Posted on 02/28/2018 4:45:31 AM PST by Kaslin

A liberal-created failure that goes entirely ignored is the left's harmful agenda for society's most vulnerable people -- the mentally ill. Eastern State Hospital, built in 1773 in Williamsburg, Virginia, was the first public hospital in America for the care and treatment of the mentally ill. Many more followed. Much of the motivation to build more mental institutions was to provide a remedy for the maltreatment of mentally ill people in our prisons. According to professor William Gronfein at Indiana University-Purdue University Indianapolis, by 1955 there were nearly 560,000 patients housed in state mental institutions across the nation. By 1977, the population of mental institutions had dropped to about 160,000 patients.

Starting in the 1970s, advocates for closing mental hospitals argued that because of the availability of new psychotropic drugs, people with mental illness could live among the rest of the population in an unrestrained natural setting. According to a 2013 Wall Street Journal article by Dr. E. Fuller Torrey, founder of the Treatment Advocacy Center, titled "Fifty Years of Failing America's Mentally Ill", shutting down mental hospitals didn't turn out the way advocates promised. Several studies summarized by the Treatment Advocacy Center show that untreated mentally ill are responsible for 10 percent of homicides (and a higher percentage of the mass killings). They are 20 percent of jail and prison inmates and more than 30 percent of the homeless.

We often encounter these severely mentally ill individuals camped out in libraries, parks, hospital emergency rooms and train stations and sleeping in cardboard boxes. They annoy passers-by with their sometimes intimidating panhandling. The disgusting quality of life of many of the mentally ill makes a mockery of the lofty predictions made by the advocates of shutting down mental institutions and transferring their function to community mental health centers, or CMHCs. Torrey writes: "The evidence is overwhelming that this federal experiment has failed, as seen most recently in the mass shootings by mentally ill individuals in Newtown, Conn., Aurora, Colo., and Tucson, Ariz. It is time for the federal government to get out of this business and return the responsibility, and funds, to the states."

Getting the federal government out of the mental health business may be easier said than done. A 1999 U.S. Supreme Court ruling in the case of Olmstead v. L.C. held that under the Americans with Disabilities Act, individuals with mental disabilities have the right to live in an integrated community setting rather than in institutions. The U.S. Department of Justice defined an integrated setting as one "that enables individuals with disabilities to interact with non-disabled persons to the fullest extent possible." Though some mentally ill people may have benefited from this ruling, many others were harmed -- not to mention the public, which must put up with the behavior of the mentally ill.

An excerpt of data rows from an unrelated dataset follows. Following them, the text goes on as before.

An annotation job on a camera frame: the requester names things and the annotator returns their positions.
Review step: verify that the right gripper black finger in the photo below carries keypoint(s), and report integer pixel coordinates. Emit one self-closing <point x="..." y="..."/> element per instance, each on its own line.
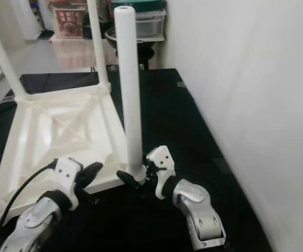
<point x="129" y="179"/>

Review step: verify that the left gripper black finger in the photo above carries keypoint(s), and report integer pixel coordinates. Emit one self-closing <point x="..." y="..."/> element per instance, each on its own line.
<point x="93" y="174"/>

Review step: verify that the white plastic ribbed table top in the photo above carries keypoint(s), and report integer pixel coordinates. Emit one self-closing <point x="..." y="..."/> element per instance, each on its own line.
<point x="46" y="147"/>

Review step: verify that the clear tape patch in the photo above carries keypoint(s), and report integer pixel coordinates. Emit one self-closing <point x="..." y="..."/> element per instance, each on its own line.
<point x="180" y="84"/>

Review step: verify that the beige cloth covered table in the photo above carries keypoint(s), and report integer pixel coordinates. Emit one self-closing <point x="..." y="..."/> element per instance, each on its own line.
<point x="78" y="52"/>

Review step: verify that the large black round basin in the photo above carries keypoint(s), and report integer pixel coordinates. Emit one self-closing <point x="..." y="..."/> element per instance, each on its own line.
<point x="146" y="42"/>

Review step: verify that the red printed box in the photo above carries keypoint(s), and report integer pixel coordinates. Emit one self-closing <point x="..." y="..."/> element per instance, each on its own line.
<point x="70" y="23"/>

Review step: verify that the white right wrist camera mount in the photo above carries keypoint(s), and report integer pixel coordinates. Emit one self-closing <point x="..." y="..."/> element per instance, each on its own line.
<point x="159" y="157"/>

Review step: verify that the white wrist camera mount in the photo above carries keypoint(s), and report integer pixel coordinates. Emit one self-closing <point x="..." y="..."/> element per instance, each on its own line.
<point x="159" y="157"/>
<point x="67" y="173"/>

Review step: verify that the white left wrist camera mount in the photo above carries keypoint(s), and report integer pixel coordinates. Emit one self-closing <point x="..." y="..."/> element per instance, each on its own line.
<point x="67" y="173"/>

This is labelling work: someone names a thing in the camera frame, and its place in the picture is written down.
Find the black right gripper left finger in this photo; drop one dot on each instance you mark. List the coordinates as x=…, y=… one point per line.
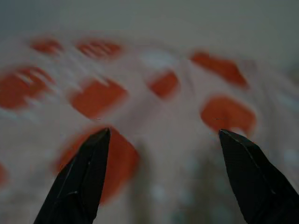
x=77, y=186

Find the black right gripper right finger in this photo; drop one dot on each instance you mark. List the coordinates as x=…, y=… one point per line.
x=264, y=191

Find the pink pillow with coloured spots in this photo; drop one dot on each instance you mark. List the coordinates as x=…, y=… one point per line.
x=163, y=112

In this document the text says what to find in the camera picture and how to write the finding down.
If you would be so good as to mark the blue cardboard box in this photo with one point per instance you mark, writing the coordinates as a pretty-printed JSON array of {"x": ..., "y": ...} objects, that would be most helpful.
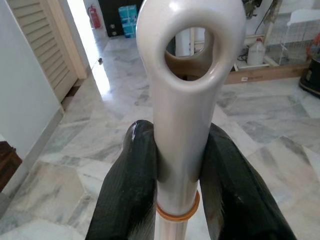
[{"x": 128, "y": 21}]

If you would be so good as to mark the red fire extinguisher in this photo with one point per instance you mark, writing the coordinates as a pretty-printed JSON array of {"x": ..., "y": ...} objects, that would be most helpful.
[{"x": 95, "y": 17}]

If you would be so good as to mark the beige louvered door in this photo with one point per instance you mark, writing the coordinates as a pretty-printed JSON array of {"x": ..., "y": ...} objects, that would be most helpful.
[{"x": 47, "y": 47}]

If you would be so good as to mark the white plastic jug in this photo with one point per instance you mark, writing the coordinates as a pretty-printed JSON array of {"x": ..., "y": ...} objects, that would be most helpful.
[{"x": 256, "y": 53}]

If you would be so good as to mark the small dark floor object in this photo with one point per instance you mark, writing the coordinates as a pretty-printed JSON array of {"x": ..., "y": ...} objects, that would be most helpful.
[{"x": 100, "y": 60}]

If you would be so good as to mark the black and gold bin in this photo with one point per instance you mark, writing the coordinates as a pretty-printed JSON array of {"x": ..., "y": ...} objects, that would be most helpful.
[{"x": 311, "y": 77}]

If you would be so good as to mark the black cabinet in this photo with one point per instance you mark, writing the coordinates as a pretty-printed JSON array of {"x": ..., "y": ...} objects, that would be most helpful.
[{"x": 108, "y": 15}]

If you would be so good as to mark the dark wooden furniture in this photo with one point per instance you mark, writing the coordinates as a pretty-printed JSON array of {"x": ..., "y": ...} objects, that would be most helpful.
[{"x": 8, "y": 165}]

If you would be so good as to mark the long flat cardboard box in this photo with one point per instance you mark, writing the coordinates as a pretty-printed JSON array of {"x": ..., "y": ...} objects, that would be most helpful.
[{"x": 270, "y": 74}]

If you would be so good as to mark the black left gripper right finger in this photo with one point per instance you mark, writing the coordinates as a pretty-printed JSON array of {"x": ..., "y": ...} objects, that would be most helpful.
[{"x": 235, "y": 190}]

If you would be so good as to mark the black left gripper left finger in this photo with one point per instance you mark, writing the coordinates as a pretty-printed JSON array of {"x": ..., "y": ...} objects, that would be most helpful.
[{"x": 130, "y": 180}]

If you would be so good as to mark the orange rubber band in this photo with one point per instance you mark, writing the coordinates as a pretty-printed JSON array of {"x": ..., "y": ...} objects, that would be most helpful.
[{"x": 192, "y": 212}]

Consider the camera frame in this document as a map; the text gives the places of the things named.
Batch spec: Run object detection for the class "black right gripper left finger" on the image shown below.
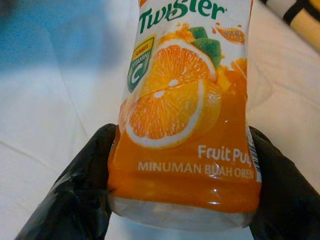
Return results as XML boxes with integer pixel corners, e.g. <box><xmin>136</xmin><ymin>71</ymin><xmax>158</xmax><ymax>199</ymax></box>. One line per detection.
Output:
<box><xmin>13</xmin><ymin>123</ymin><xmax>118</xmax><ymax>240</ymax></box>

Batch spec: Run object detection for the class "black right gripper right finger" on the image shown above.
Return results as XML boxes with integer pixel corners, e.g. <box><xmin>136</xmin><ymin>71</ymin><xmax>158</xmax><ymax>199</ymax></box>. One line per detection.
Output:
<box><xmin>246</xmin><ymin>126</ymin><xmax>320</xmax><ymax>240</ymax></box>

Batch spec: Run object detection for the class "orange juice plastic bottle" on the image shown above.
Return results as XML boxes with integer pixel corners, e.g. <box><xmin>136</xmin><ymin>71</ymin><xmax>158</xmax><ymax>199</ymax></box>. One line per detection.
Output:
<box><xmin>106</xmin><ymin>0</ymin><xmax>263</xmax><ymax>231</ymax></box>

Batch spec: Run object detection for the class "yellow egg cartoon blanket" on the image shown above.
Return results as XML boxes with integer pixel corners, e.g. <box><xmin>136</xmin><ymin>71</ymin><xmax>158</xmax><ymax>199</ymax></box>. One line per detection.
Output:
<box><xmin>258</xmin><ymin>0</ymin><xmax>320</xmax><ymax>55</ymax></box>

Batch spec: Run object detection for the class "white quilted mattress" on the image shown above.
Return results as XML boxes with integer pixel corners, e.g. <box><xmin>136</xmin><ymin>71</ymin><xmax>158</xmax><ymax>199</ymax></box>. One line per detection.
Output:
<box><xmin>247</xmin><ymin>0</ymin><xmax>320</xmax><ymax>195</ymax></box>

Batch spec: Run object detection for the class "blurry blue object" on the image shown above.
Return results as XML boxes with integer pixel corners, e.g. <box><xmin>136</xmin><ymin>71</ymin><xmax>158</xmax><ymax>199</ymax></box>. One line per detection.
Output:
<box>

Torrey says it has now become politically correct to claim that this federal program failed because not enough centers were funded and not enough money was spent. But that's not true. Torrey says: "Altogether, the annual total public funds for the support and treatment of mentally ill individuals is now more than $140 billion. The equivalent expenditure in 1963 when President John F. Kennedy proposed the CMHC program was $1 billion, or about $10 billion in today's dollars. Even allowing for the increase in U.S. population, what we are getting for this 14-fold increase in spending is a disgrace."

The dollar cost of this liberal vision of deinstitutionalization of mentally ill people is a relatively small part of the burden placed on society. Many innocent people have been assaulted, robbed and murdered by mentally ill people. Businesspeople and their customers have had to cope with the nuisance created by the mentally ill. The police response to misbehavior and crime committed by the mentally ill is to arrest them. Thus, they are put in jeopardy of mistreatment by hardened criminals in the nation's jails and prisons. Worst of all is the fact that the liberals who engineered the shutting down of mental institutions have never been held accountable for their folly.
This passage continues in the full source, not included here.